Mrs. Houdini

She peered at the image, looking for a smudge of a young woman holding on to a white hat in the wind, before she remembered that she hadn’t come outside until after the jump. Then she sighed, holding out the photograph. “But I don’t see what this has to do with my coming here. Look around. Harry’s not here.”


Charles pressed the paper back into her palm. “You didn’t look closely enough.” He reached into his pocket and drew out a small magnifying glass. He knelt down beside her and held the glass over the picture. “Look here.” He pointed to the crowd. “What do you see?”

Bess followed his finger. The crowd was pressed together, everyone staring intently at Harry hanging over the water, about to jump. It was a moment in time captured by a boy’s cheap camera, unaware of what the magician’s wife had just done, or what would happen to the magician, or what would happen to the boy himself, only months later, when he would be orphaned. Only the backs of the people’s heads were visible to the camera. Except, there was something strange. One man was not looking at the ocean; he was facing the other direction, his face turned upward, staring straight past the heads of the crowd into the camera.

Bess bent over and rubbed her eyes.

“Do you see it?” Charles pressed. “Bess, do you see?”

Through the glass, clear as day, she could make him out. The man looking at the camera—staring right at her, now, as she sat there beside Charles—was, unmistakably, Harry.

Bess let out a small cry. Her eyes went back and forth between the two men in the picture. They were different, but they were the same man. There was a young, dark-haired Harry, dangling perilously from the pier. And there was an older, gray-haired Harry, standing in the crowd.

“Charles,” she said softly, “how is it possible?”

Charles pointed to the image. “This is my theory: I think he’s living still—in another place, another plane—and he’s coming back from the other side, through my photographs.”

Gladys sat on the bench beside Bess and took her hands. “Don’t you see, Bess? Don’t you see what he’s done? He’s found a way to come back to you!”

Bess started to cry. “I don’t understand. How does this keep his promise? What is he playing at here?”

Charles, pacing in front of them, was almost electric with excitement. “You were right about the message!” he pressed. “I think Harry is waiting for you—just not in the way you thought.” He swept his hand in front of him and gestured toward the crowded pier. “You came out here thinking you would find him here, in the present. But he can’t get to you that way. He can only come back through the past. And he’s using my photographs to do it.”

“So you think . . . he is going back in time?”

Charles nodded. “To when these pictures were taken. We didn’t think about this, but all of those photographs were taken before he died. He’s been able to alter the landscape, just slightly, enough for the coded words to come through. You were right about the message—you just didn’t interpret it correctly.”
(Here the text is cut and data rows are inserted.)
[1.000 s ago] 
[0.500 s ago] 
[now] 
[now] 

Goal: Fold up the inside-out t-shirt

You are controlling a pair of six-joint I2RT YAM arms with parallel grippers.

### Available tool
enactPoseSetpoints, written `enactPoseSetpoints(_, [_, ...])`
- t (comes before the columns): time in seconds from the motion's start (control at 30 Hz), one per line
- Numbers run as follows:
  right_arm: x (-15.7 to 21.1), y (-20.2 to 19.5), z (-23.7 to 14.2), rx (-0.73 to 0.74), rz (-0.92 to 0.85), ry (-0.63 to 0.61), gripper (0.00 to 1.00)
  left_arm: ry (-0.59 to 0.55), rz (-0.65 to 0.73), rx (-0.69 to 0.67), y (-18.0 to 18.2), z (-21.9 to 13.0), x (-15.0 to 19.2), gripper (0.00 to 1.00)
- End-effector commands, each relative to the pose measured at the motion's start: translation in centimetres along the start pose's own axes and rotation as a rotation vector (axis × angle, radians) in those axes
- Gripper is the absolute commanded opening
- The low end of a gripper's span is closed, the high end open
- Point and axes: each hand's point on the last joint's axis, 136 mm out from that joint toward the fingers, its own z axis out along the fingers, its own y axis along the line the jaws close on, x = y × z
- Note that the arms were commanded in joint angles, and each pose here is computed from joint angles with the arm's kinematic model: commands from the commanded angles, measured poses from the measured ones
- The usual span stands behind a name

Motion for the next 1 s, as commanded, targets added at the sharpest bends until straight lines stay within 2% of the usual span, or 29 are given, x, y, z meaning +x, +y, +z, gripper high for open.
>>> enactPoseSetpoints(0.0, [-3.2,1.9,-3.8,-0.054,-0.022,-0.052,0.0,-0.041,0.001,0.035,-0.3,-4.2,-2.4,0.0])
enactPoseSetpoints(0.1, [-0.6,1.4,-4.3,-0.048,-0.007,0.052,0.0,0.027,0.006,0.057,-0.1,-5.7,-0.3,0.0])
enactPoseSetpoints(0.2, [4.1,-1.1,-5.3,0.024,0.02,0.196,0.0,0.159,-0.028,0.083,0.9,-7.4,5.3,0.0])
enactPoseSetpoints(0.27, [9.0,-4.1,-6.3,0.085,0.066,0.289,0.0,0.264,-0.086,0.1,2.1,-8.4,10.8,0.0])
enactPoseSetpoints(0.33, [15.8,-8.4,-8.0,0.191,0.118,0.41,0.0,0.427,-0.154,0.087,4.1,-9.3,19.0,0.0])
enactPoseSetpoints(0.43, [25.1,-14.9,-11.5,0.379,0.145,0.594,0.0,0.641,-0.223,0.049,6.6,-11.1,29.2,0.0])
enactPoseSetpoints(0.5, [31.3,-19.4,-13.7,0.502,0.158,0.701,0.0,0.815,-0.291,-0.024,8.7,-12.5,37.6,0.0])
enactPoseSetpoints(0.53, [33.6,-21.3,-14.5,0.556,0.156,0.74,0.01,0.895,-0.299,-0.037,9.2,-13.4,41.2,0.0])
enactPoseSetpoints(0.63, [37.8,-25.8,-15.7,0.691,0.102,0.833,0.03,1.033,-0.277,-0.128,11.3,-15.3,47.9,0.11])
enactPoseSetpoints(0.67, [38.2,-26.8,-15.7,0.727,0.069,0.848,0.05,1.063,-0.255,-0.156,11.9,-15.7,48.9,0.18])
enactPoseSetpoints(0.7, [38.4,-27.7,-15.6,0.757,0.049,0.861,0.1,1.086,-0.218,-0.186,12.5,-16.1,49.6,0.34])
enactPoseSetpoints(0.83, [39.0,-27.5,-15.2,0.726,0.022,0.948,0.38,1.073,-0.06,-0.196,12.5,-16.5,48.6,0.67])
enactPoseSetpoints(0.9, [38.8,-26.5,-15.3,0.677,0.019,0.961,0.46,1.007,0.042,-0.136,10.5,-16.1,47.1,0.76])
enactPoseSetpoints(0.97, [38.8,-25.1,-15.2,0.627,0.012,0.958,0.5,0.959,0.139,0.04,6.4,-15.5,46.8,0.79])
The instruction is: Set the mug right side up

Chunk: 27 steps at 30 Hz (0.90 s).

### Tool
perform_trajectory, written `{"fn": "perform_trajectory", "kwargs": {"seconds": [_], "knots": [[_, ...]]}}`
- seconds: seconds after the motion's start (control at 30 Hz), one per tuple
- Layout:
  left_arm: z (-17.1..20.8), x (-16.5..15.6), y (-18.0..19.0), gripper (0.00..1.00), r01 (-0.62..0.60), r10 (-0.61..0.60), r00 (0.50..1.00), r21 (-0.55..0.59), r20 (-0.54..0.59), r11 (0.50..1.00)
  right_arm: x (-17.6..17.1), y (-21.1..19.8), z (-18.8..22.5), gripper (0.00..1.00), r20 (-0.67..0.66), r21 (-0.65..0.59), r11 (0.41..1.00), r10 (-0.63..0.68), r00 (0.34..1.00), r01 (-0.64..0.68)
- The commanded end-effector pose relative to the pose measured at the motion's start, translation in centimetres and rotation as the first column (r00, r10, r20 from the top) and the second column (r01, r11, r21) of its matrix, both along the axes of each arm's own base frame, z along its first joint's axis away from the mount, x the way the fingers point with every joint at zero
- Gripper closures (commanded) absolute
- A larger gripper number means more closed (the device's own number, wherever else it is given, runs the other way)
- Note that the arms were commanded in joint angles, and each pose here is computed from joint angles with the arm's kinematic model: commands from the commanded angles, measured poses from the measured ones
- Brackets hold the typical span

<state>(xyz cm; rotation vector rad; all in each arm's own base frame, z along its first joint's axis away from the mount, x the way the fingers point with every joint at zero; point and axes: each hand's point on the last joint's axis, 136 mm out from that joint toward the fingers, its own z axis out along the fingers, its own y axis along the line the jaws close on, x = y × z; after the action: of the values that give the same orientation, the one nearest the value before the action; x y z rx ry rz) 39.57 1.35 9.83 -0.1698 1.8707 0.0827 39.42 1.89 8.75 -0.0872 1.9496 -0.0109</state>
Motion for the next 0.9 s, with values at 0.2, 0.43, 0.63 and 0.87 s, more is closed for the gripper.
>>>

Suddenly, it became clear to her what Harry had meant, what Charles had discovered. I am waiting for you at Young’s Pier. Harry had used the song they’d chosen to relay this message. But the problem was, he couldn’t reach her in her own, current, time. Perhaps, in the limbo one entered after death, one could only cross back to the years one had lived, and could go no further. And so Harry was prevented from coming back in all the ways she had been anticipating—through a medium, say, or as a ghost, because he couldn’t move beyond 1926. And he wasn’t trying to tell her where he would be waiting for her, now, on this side; he was trying to tell her where he would be waiting on the other side. He was telling her that, when she died, he would be waiting for her here, on Young’s Pier, in 1905. And they would go on, together, to what was beckoning.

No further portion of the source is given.